Simply put, there always comes a point where there just won’t be as much bang for your buck as there once was.
When you reach this critical point, it becomes more profitable to shift your focus away from acquisition and toward increasing the value of each individual account. After all, even if you can’t add new subscribers, you still have revenue goals—so you need to consider how you can increase the value each existing subscriber brings to you.
When should ISPs worry about ARPU?
ARPU can help you identify trends in your subscriber base—like which price points are the most popular, which demographics are going for upsell options, and more. It also illustrates whether your pricing model is sustainable for the market you’re in.
It can also give you a benchmark for other key metrics including average support spend. This is especially important when you think about how much variance there can be between tiers of support; for example, while a self-service interaction might cost a few dollars, a call can cost up to $45—and an escalation or truck roll can tack on another $130. If your ARPU can’t cover these costs, even if they don’t happen very often, that’s problematic.
As a vendor to nearly 100 ISPs around the world, we have a unique view into a wide variety of providers’ metrics—and one pattern we see is that the fastest-growing ISPs all have meaningful month-over-month ARPU growth along with solid yearly subscription growth. Done right, that growth can be an enormous boost for an ISP’s revenue.
Jason Moore, CEO, RouteThis
How can ISPs increase their ARPU?
Paid priority support and managed WiFi
Last year, over half of consumers reported having daily issues with their WiFi networks. In many cases, they also reported not bothering to call in for help resolving those issues because of the time and effort involved.
If that says one thing, it’s that subscribers need help managing their networks—and they need the solution to be simple.
By offering options for paid priority support and managed WiFi services, ISPs can deliver an easier way for subscribers to resolve their WiFi issues.
It’s a rare person indeed who hasn’t had at least one issue connecting to Zoom since the start of the pandemic. Even now, people continue to work and attend school remotely, putting strain on their networks like never before. In fact, 85% of consumers report relying on their home WiFi more than before, and over a third of them are using WiFi for an additional seven to 10 hours per day.
To help manage these higher loads, subscribers are going to need bigger plans than before. They’ll need more bandwidth and more speed. By introducing a wider range of plans that can meet these needs (at an appropriate price point, of course!), as well as pinpointing and targeting the subscribers that need those plans, ISPs can increase their ARPU.
Home network upgrades
Did you know? Over half of consumers have at least one WiFi dead spot in their homes. The last few years have shown subscribers exactly where their home networks are lacking, which presents an incredibly unique opportunity for ISPs to help them expand those networks.

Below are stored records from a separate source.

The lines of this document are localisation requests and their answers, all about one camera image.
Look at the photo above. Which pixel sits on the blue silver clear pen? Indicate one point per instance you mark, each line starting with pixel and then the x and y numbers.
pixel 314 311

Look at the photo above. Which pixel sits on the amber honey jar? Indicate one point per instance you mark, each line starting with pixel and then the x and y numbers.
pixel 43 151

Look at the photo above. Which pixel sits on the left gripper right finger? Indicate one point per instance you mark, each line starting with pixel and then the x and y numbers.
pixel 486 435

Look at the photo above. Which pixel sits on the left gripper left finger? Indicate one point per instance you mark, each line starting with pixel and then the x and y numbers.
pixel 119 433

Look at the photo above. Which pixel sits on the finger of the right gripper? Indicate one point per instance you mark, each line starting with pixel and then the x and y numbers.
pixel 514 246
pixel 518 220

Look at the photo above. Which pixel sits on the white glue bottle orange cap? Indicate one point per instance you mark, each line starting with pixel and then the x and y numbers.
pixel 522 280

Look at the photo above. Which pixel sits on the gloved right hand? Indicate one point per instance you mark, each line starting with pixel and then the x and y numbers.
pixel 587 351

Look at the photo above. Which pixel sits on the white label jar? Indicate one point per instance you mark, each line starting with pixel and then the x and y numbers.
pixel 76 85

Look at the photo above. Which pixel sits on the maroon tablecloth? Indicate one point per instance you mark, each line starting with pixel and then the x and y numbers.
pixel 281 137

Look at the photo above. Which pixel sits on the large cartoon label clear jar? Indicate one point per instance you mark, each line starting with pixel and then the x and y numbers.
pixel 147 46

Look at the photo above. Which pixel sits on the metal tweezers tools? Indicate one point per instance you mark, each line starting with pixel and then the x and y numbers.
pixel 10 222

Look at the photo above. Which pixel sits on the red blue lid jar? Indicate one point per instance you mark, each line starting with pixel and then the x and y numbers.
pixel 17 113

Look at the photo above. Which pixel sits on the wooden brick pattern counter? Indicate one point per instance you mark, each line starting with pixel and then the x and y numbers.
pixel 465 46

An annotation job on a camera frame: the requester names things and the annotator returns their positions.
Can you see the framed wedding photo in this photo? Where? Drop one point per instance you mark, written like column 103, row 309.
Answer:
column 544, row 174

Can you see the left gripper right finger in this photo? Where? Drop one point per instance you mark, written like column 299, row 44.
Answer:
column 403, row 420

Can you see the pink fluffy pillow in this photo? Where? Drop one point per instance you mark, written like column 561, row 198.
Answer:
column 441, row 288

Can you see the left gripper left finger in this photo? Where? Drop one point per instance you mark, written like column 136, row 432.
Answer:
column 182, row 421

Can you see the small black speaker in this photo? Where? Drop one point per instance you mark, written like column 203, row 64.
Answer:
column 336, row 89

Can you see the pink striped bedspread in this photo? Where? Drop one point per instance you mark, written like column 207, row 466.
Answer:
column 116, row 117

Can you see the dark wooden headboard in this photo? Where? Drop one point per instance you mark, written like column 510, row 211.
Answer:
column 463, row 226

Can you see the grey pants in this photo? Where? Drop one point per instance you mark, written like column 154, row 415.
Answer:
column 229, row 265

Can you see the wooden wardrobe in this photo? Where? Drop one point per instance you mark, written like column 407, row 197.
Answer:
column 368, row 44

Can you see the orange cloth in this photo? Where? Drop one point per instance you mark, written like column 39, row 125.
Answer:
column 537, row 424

By expanding their offerings to include solutions like pods and network extenders, ISPs can help subscribers get the best possible WiFi experience while simultaneously increasing their ARPU.
Better retention rates
Fact: Last year, 49% of consumers considered changing their ISP because of poor WiFi experiences. Keeping subscribers on board is essential for better revenue, and a solid retention strategy starts with the experience they receive.
To improve this experience, first consider where subscribers are running into issues with their WiFi networks. Are they having connection issues? Dead spots in their home? Trouble getting answers from support? This can give you an idea of where to improve your service and support.